» TASK DESCRIPTION: Can you retype only the lines from the one with "Could you outline where the aluminium table" through the final line of the material, exactly as given?

» DATA IN THIS EXERCISE:
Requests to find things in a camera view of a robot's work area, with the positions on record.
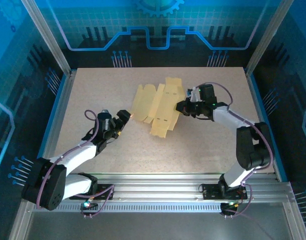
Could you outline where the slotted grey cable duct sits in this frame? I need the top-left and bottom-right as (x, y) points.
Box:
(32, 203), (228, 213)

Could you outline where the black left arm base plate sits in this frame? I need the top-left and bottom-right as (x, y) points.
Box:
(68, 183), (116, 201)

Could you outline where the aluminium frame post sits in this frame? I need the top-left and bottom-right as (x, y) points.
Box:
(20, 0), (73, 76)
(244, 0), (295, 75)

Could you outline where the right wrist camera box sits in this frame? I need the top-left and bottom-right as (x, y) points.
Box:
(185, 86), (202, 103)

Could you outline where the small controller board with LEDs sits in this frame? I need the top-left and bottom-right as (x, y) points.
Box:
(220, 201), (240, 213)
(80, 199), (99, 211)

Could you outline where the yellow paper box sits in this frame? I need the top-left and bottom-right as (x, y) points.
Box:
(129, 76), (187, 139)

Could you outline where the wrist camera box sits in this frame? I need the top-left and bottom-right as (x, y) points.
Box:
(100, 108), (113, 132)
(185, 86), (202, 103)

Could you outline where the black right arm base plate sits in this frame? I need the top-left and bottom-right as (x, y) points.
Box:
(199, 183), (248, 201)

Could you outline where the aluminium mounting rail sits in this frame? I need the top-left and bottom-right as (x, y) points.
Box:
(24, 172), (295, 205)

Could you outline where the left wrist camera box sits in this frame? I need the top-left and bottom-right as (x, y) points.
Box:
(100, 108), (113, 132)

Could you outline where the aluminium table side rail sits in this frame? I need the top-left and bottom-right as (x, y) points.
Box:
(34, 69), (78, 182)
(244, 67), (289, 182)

» ANSWER SECTION:
Could you outline where the aluminium table side rail sits in this frame? I need the top-left and bottom-right as (x, y) points.
Box:
(34, 69), (78, 182)
(244, 67), (289, 182)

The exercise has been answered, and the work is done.